The output here matches C++ syntax where 0 is an octal literal.  We propose to respecify std::format ‘#o’ to match printf output.
Before:
std::string s = std::format("{:#o}", 0); 
After:
std::string s = std::format("{:#o}", 0); 
Problem 2: ‘c’ should be able to print 65 as “A” (ASCII)
| variant | behavior | 
| printf | ‘c’ prints “A” for 65, ‘lc’ prints “A” for (wint_t)65 | 
| Python | ‘c’ prints “A” for 65 | 
| format | throws an exception | 
Not allowing ‘c’ to print integer generates a usability problem – the users won’t be able to print the return value of invoking cin.get() (also getc and fgetc) as characters.  It is hostile to C++ learners if a cast is required to use stdio or iostreams with std::format for such a trivial task, while “{:c}” can be a way for them to express “show me a character
here.”
We propose to let integer presentation types support a new flag, ‘c’, which prints the argument x as-if static_cast<charT>(x), where charT is the character type of the format string defined in P0645. If the argument is not in the range representable by charT, format_error is thrown.
Before:
int c = 'A';
std::string s = std::format("{:c}", c); 
After:
int c = 'A';
std::string s = std::format("{:c}", c); 
Problem 3: “-000nan” is not a floating point value
What printf("%07", -nan("")) prints is underspecified until C99 and POSIX 2008, where the effect of ‘0’ flag is described as:
For d, i, o, u, x, X, a, A, e, E, f, F, g, and G conversions, leading zeros (following any indication of sign or base) are used to pad to the field width rather than performing space padding, except when converting an infinity or NaN. […]
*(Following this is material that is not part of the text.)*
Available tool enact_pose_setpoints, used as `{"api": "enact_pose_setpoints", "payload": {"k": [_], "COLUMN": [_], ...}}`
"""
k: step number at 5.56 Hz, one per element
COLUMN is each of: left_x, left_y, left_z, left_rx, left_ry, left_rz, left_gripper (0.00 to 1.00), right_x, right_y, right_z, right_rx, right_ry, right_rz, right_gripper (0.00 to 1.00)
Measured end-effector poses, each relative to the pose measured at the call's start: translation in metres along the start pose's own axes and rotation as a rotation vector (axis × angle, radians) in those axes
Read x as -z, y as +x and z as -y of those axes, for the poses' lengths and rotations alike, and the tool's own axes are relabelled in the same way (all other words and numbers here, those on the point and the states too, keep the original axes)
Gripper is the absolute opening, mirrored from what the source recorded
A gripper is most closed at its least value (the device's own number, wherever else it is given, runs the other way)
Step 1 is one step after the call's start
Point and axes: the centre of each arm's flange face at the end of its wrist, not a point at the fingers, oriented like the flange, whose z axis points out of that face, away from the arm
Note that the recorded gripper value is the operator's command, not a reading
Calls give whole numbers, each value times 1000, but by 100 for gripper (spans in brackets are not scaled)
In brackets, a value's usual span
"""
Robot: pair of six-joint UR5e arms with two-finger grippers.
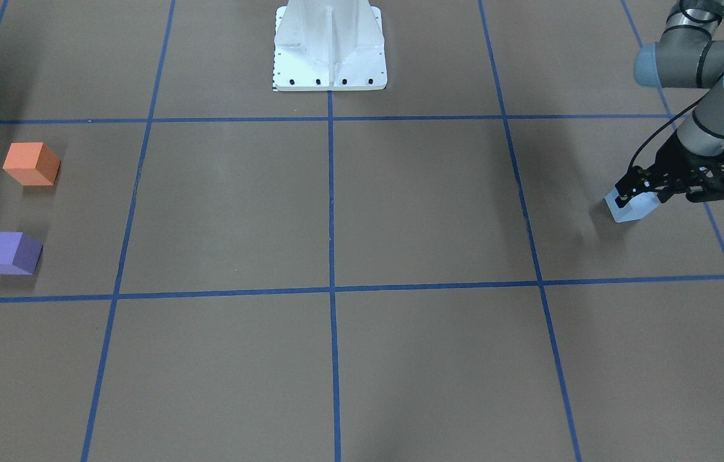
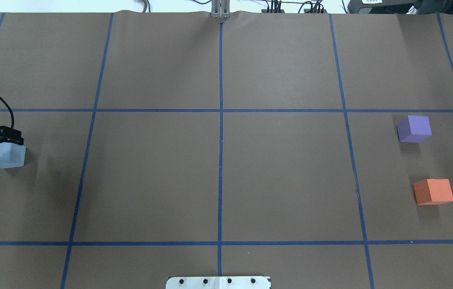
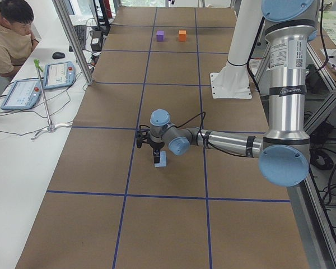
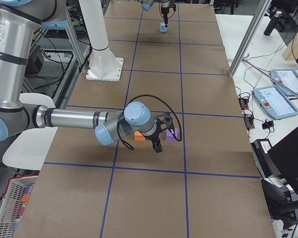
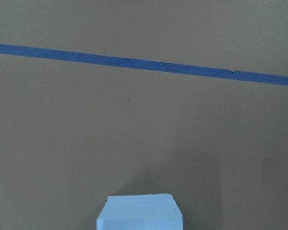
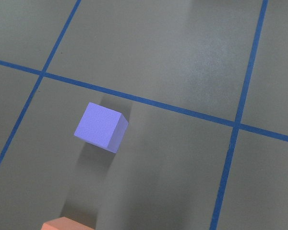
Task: Place blue block between orange and purple blocks
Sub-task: 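Lower the left gripper onto the light blue cube and grasp it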
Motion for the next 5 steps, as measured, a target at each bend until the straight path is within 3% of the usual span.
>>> {"api": "enact_pose_setpoints", "payload": {"k": [2,3,4,5], "left_x": [-14,-20,-27,-31], "left_y": [-5,-1,6,11], "left_z": [-3,-9,-17,-22], "left_rx": [-24,-40,-62,-79], "left_ry": [-6,-19,-30,-31], "left_rz": [22,23,17,13], "left_gripper": [100,84,15,0], "right_x": [-1,-1,-1,-1], "right_y": [1,1,1,1], "right_z": [0,-1,-1,-1], "right_rx": [-2,-1,-2,-2], "right_ry": [-1,-2,-2,-2], "right_rz": [0,0,0,1], "right_gripper": [100,100,100,100]}}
The last clause did not present in C89, C90, and POSIX 2003.  The output “-000nan” cannot be correctly parsed by iostreams and strtod.  As of 2016, FreeBSD libc, glibc, and Microsoft UCRT have all avoided it.
However, iostreams mandates this pathological output with the internal iomanip.  This output also presents in Python and fmt where the = alignment type is functionally equivalent to internal.  Even worse, the dedicated ‘0’ std-format-spec is specified as  “[…] equivalent to a fill character of ‘0’ with an alignment type of ‘=’”.  So the output of ‘0’ flag in Python and fmt is incompatible with printf ‘0’ flag.
The observations are:
- The internaliomanip only affects numeric output and does it poorly;
- The ‘=’ alignment type inherited all issues from internaland is verbose to write, hard to interpret, compared to ‘0’.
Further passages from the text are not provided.